> [Exercise goal]
For every line in the material, output its text exactly and exclude any image it holds.

> [Information supplied]
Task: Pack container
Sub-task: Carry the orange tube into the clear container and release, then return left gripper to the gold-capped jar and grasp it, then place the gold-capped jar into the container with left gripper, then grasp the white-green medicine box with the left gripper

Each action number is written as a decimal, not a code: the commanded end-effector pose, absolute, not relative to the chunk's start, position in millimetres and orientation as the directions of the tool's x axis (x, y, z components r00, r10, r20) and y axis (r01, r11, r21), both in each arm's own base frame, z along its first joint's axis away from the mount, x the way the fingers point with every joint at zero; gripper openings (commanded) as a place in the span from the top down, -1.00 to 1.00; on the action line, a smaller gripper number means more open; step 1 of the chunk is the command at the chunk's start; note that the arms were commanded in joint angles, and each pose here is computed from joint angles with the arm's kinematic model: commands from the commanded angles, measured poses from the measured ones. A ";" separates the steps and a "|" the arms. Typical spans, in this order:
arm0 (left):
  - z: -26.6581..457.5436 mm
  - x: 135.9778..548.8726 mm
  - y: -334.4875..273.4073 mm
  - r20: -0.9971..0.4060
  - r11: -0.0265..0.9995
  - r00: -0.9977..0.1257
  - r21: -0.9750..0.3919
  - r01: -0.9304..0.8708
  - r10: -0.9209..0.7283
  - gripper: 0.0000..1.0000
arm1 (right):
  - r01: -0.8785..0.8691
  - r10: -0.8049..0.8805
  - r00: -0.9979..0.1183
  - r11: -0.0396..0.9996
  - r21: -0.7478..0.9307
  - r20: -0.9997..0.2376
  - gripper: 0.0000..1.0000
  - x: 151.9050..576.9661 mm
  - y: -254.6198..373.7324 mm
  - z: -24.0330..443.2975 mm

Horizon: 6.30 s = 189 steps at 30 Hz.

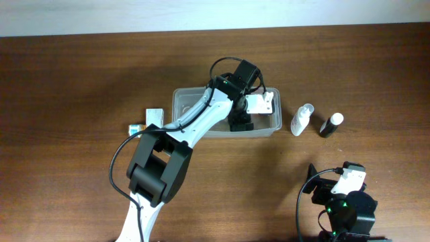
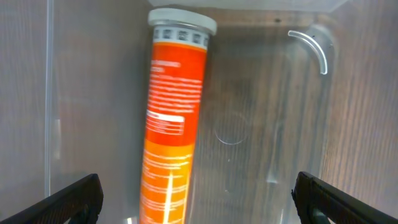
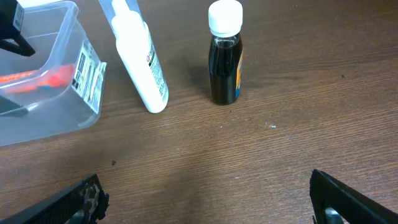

> [Solution for this problem]
Task: Pack container
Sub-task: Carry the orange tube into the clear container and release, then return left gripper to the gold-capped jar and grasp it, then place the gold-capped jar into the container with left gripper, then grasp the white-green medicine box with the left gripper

Each action number is written as a decimal, not a code: the commanded end-effector pose, absolute, not relative to the chunk's start, position in millimetres and orientation as the directions of the tool's x axis (x, y, z components r00, r10, r20) and y axis (r01, r11, r21), both in each arm's own base frame, z along its first joint's axis away from the mount, x the way the fingers point with every joint at zero; gripper openings (commanded) as a place in the span from the top down, -1.00 to 1.00; on the action line, a smaller gripper number means more open; step 1 of the chunk is the command at the chunk's start; note that the arms were commanded in joint angles, and each pose here is computed from joint angles with the arm's kinematic model: commands from the commanded angles, measured poses from the measured ones. A ";" separates the steps and a "|" the arms. Typical spans, in this order:
arm0 (left):
  - z: -26.6581..457.5436 mm
  - x: 135.9778..548.8726 mm
  - y: -334.4875..273.4073 mm
  - r20: -0.9971..0.4060
  - r11: -0.0265..0.9995
  - r00: -0.9977..0.1257
  - r21: -0.9750..0.3919
  - r01: -0.9304..0.8708
  - r10: -0.9209..0.7283
  - gripper: 0.0000..1.0000
arm1 (right):
  - r01: -0.8785..0.8691
  - r10: -0.8049..0.8805
  - r00: -0.9979..0.1183
  - r11: -0.0396..0.9996
  - r21: -0.7478..0.9307
  - r20: -0.9997..0.2376
  - gripper: 0.0000..1.0000
  - x: 151.9050..576.9661 mm
  - y: -254.6198..373.7324 mm
  - z: -24.0330..443.2975 mm

Horizon: 6.30 s = 189 steps at 30 Hz.

No more output will be produced.